Project Ujima works to stop the cycle of violent crimes through crisis intervention and case management, social and emotional support, youth development and mentoring, mental health, and medical services.

The adult Level I Trauma Center at Froedtert Hospital is home to Milwaukee’s first hospital-based violence interruption program, providing medical support for 414LIFE — a City of Milwaukee Health Department Office of Violence Prevention initiative. The Trauma Center, along with other experts from the Emergency Department and Froedtert Hospital, leads efforts for other health systems to develop hospital-based violence interruption programs, creating a network of medical support.

BTG is a program that focuses on Richmond area youth, who have been admitted to VCU Health for intentional injuries such as gunshot wounds, stab wounds, and assaults. The goal is reducing the rate of re-injury, and subsequent health care demands and costs often associated with violent injuries, by providing youth and their families with the services required to break the cycle of violence.

Rx for Change, Regional One Health’s Hospital Violence Intervention Program (HVIP), was started in August of 2013 in collaboration with Mayor A.C. Wharton’s “Memphis Gun Down.”
Staff Interventionists engage with patients between the ages of 14-40 who live in the Memphis/Shelby County area who present to the Elvis Presley Trauma Center as a result of gun-shot wound (GSW), knife stab wound (KSW) and assaults.

The MUSC Health Turning the Tide Violence Intervention Program (TTVIP) violence intervention patient advocates provide care and wrap around services to violently injured patients treated at MUSC Health. This program is based on a public health model that recognizes the complex interpersonal, social, economic, and environmental root causes of violence.

The Violence Intervention Program (VIP) at Children’s Hospital of Philadelphia (CHOP) was established in 2012 to go beyond healing physical wounds in the Emergency Department (ED) and bring a public health and trauma-informed care approach to treating assault-injured youth.

Healing Hurt People (HHP) is a hospital and community-linked violence intervention program that provides an integrated care model of trauma focused healing services (evidence-based therapy, supportive case management, and peer services) to survivors of violent injury (stabbings, shootings, and assaults) or witnesses to such violence between the ages of 8 and 35.

The Antifragility Initiative (AI) is a holistic, person-centered pediatric Hospital-based Violence Intervention Program (HVIP) serving youths and families in the greater Cleveland area.

The Rochester Youth Violence Partnership (RYVP) is a hospital-based violence intervention program that targets trauma victims under the age of 18 when they present for medical care following a knife or gun injury.

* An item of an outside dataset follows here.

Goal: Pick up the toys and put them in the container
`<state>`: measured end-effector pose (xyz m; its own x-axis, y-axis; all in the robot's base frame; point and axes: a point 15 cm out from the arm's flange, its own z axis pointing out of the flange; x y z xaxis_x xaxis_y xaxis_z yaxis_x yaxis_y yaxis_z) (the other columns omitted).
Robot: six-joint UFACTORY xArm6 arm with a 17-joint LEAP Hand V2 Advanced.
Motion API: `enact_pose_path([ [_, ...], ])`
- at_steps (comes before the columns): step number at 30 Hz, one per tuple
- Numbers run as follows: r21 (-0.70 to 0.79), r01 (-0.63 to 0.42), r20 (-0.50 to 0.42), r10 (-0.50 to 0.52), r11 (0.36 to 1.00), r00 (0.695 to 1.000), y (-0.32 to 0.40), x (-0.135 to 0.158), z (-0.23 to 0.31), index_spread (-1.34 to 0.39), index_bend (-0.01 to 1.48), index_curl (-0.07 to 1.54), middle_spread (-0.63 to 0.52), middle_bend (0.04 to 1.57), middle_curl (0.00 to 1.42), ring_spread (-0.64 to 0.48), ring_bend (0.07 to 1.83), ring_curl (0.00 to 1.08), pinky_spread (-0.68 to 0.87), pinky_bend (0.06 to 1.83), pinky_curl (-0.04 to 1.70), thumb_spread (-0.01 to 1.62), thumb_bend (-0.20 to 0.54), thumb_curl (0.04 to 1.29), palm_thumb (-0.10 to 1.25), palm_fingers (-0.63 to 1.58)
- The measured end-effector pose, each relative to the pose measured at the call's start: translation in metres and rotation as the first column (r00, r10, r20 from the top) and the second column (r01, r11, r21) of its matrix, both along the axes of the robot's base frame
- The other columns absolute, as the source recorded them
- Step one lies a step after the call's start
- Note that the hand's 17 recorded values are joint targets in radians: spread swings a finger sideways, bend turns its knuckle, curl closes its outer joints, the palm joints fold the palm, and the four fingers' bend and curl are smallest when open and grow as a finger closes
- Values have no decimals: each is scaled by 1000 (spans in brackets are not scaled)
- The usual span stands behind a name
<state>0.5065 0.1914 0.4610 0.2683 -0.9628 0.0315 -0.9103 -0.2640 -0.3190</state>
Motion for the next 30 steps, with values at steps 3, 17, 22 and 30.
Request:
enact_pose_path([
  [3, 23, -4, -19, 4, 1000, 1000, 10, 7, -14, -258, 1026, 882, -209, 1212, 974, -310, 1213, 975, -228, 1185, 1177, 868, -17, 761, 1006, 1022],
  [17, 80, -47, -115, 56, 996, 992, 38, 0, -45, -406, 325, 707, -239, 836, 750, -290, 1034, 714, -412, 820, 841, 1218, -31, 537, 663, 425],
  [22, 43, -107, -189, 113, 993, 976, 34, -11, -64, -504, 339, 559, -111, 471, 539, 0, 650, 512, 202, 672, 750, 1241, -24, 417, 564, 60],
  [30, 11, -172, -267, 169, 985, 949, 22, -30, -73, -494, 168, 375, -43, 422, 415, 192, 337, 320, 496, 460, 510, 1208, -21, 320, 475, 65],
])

Kings Against Violence Initiative, Inc. (KAVI) is a nonprofit, 501(c)(3) youth-serving organization with a mission to prevent and eliminate interpersonal violence from the lives of young people through advocacy, peer leadership, community mobilization, and social justice. KAVI operates youth violence interventions programs in Central Brooklyn. Our programs take place in schools and hospital-based settings.